▸ Assignment
The span to copy runs from the line containing "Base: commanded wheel" to the last line below. Copy it exactly, with nothing else.

(Information)

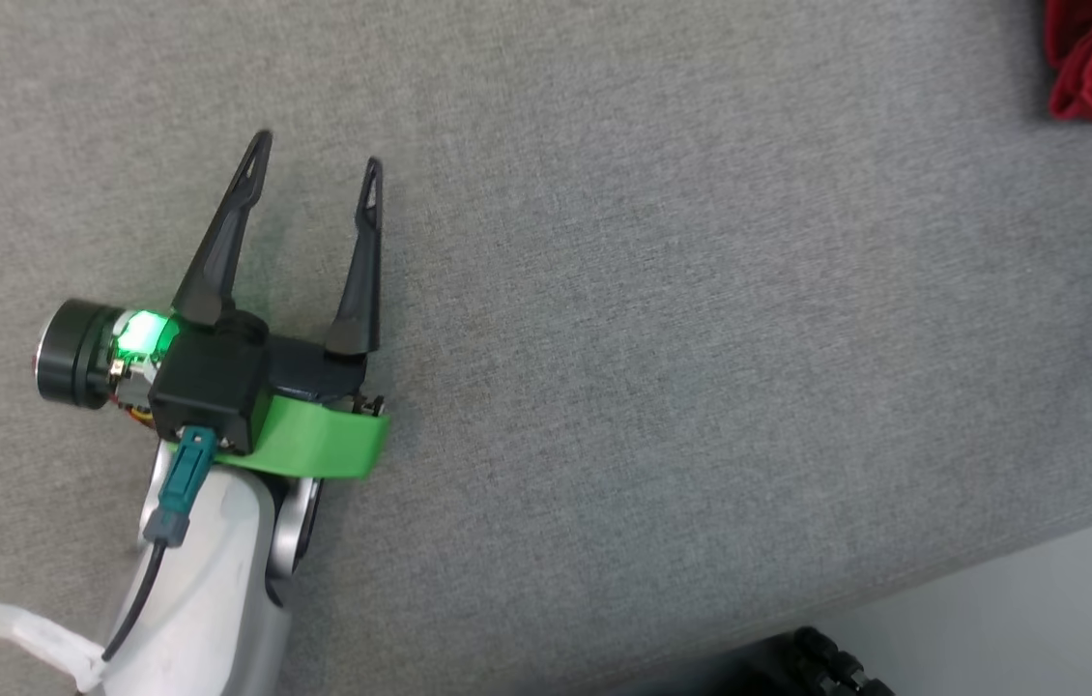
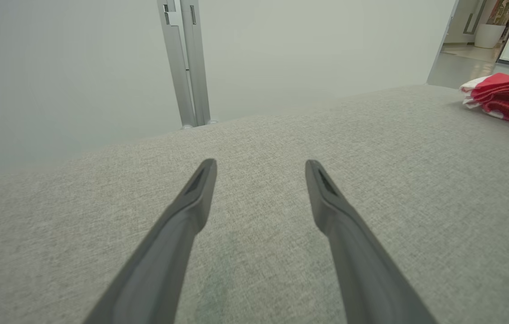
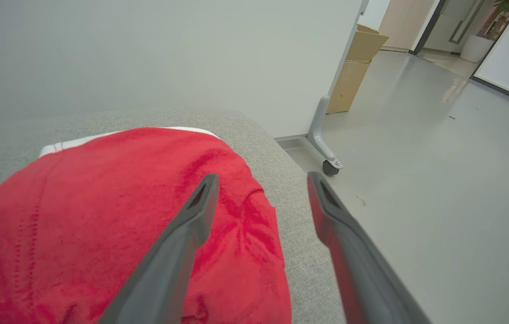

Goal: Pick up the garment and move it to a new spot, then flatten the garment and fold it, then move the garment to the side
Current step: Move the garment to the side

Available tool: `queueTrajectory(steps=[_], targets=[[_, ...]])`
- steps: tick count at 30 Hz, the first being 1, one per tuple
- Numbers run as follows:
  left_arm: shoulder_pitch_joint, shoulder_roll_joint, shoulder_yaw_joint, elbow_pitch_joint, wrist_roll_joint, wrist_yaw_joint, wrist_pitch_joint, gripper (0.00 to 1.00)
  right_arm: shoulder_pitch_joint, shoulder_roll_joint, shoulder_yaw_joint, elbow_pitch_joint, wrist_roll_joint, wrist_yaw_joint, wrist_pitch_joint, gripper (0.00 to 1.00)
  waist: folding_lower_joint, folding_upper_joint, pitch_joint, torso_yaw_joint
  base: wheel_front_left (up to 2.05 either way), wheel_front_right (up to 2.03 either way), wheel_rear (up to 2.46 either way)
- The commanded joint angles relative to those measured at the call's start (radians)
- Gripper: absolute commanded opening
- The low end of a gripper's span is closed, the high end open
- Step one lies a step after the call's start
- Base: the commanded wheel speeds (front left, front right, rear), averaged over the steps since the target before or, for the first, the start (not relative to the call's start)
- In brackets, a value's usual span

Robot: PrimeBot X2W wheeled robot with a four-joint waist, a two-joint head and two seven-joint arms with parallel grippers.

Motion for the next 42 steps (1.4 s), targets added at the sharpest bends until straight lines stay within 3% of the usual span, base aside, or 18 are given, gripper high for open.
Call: queueTrajectory(steps=[1,9,15,31,42], targets=[[0.028,0.001,0.008,0.01,-0.009,0.012,-0.008,1.0,0.063,0.039,-0.026,-0.055,-0.02,-0.002,-0.002,1.0,-0.0001,-0.0001,-0.083,-0.002,0.0,0.0,0.0],[0.13,-0.003,0.03,0.053,-0.049,0.04,-0.019,1.0,0.333,0.25,-0.053,-0.332,-0.077,-0.002,-0.002,1.0,-0.0001,-0.0001,-0.231,0.004,0.0,0.0,0.0],[0.187,-0.013,0.036,0.071,-0.076,0.053,-0.022,1.0,0.464,0.33,0.016,-0.442,-0.103,-0.002,-0.002,1.0,-0.0001,-0.0001,-0.318,0.029,0.0,0.0,0.0],[0.282,-0.004,0.091,0.122,-0.131,0.09,-0.031,1.0,0.677,0.392,0.124,-0.691,-0.15,-0.002,0.099,1.0,-0.0001,-0.0001,-0.449,0.219,0.0,0.0,0.0],[0.342,0.006,0.09,0.143,-0.144,0.079,-0.031,1.0,0.788,0.404,0.137,-0.774,-0.173,-0.002,0.158,1.0,-0.0001,-0.0001,-0.53,0.232,0.0,0.0,0.0]])
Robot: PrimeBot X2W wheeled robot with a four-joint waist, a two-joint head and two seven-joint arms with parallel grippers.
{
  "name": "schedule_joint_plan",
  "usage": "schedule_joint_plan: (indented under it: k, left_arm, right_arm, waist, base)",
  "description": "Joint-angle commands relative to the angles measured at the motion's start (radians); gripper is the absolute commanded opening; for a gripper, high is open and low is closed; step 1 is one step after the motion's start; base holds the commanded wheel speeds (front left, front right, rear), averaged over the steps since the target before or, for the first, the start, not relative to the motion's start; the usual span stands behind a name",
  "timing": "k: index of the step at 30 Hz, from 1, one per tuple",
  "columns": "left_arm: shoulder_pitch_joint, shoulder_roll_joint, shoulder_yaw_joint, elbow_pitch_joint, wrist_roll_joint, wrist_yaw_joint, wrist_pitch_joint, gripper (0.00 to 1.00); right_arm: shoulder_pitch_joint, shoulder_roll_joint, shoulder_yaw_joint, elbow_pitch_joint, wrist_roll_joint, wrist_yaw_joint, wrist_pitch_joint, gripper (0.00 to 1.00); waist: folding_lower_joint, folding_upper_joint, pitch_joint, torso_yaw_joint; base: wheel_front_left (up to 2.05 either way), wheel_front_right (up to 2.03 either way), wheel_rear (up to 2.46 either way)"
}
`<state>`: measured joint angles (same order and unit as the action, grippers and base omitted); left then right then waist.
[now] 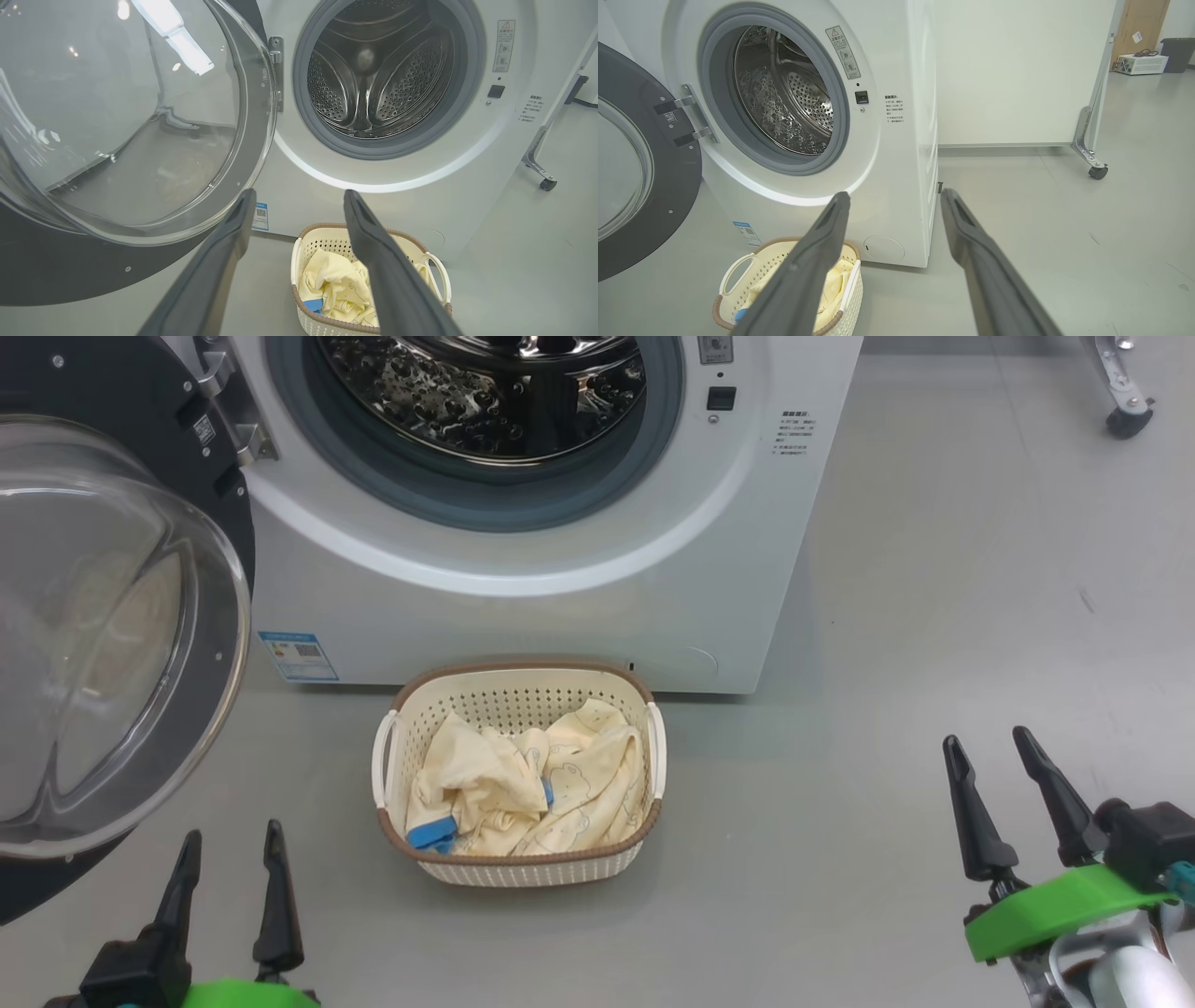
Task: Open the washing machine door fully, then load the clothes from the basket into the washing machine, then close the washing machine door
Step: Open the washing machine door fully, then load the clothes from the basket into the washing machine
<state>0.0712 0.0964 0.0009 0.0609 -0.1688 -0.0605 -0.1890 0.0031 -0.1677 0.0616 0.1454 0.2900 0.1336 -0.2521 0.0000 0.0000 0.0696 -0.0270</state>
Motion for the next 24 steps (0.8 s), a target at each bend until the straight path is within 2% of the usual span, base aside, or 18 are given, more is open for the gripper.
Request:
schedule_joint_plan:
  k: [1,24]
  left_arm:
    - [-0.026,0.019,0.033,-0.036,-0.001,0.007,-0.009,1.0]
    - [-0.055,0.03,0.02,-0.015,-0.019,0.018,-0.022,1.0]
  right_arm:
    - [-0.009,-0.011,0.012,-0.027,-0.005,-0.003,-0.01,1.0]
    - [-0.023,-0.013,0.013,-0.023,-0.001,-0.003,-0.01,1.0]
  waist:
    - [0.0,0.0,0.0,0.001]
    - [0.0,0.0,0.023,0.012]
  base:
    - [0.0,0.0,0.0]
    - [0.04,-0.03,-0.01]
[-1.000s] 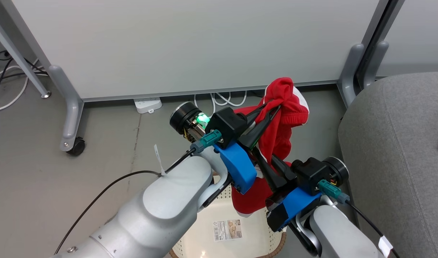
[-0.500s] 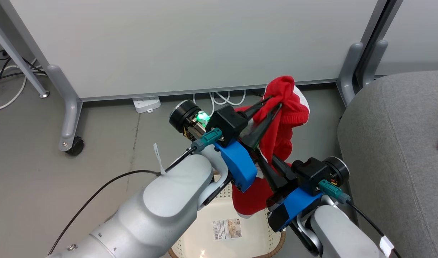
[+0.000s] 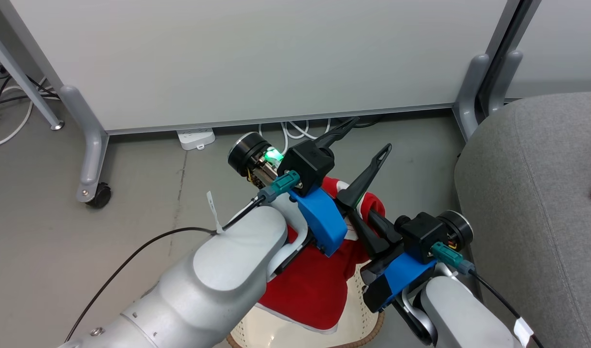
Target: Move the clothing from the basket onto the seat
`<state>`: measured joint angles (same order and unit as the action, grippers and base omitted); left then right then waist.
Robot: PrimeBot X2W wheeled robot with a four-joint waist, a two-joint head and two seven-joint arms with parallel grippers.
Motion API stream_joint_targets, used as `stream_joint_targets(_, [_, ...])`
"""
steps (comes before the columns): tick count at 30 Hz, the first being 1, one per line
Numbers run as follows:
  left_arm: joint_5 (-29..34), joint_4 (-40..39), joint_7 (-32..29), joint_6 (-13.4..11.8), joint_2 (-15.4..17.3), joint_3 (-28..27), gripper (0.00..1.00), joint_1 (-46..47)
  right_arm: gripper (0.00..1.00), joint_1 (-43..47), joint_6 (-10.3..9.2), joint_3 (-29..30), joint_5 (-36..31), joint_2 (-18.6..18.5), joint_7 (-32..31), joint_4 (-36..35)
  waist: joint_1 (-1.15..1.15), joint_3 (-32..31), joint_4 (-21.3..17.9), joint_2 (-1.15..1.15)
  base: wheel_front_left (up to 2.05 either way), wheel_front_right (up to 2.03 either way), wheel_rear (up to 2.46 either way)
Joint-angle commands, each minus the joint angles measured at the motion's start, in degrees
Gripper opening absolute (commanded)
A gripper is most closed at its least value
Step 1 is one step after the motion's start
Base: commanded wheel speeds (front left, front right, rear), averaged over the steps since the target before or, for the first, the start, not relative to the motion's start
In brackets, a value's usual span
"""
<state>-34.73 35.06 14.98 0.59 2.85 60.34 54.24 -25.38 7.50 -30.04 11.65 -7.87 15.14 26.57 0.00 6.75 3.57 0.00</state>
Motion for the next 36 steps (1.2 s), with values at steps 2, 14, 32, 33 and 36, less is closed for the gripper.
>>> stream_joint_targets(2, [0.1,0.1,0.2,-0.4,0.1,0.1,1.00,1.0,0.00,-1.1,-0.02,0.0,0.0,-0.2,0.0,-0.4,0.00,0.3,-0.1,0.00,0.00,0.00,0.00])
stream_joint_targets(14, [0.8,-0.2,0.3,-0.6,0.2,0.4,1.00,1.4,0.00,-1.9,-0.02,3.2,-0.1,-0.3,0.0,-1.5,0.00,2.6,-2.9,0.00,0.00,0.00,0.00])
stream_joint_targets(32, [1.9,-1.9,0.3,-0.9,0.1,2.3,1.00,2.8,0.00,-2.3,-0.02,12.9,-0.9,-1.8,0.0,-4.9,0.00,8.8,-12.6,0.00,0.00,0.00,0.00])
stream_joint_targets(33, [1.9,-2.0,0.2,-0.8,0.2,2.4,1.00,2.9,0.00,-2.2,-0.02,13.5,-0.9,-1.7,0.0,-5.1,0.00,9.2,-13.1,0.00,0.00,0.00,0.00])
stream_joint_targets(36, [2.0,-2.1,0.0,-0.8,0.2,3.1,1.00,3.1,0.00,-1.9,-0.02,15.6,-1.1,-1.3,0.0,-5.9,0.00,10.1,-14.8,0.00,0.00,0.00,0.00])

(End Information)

▸ Answer section
Base: commanded wheel speeds (front left, front right, rear), averaged over the steps since the target before or, for the first, the start, not relative to the motion's start
In brackets, a value's usual span
"""
<state>-34.73 35.06 14.98 0.59 2.85 60.34 54.24 -25.38 7.50 -30.04 11.65 -7.87 15.14 26.57 0.00 6.75 3.57 0.00</state>
Motion for the next 36 steps (1.2 s), with values at steps 2, 14, 32, 33 and 36, less is closed for the gripper.
>>> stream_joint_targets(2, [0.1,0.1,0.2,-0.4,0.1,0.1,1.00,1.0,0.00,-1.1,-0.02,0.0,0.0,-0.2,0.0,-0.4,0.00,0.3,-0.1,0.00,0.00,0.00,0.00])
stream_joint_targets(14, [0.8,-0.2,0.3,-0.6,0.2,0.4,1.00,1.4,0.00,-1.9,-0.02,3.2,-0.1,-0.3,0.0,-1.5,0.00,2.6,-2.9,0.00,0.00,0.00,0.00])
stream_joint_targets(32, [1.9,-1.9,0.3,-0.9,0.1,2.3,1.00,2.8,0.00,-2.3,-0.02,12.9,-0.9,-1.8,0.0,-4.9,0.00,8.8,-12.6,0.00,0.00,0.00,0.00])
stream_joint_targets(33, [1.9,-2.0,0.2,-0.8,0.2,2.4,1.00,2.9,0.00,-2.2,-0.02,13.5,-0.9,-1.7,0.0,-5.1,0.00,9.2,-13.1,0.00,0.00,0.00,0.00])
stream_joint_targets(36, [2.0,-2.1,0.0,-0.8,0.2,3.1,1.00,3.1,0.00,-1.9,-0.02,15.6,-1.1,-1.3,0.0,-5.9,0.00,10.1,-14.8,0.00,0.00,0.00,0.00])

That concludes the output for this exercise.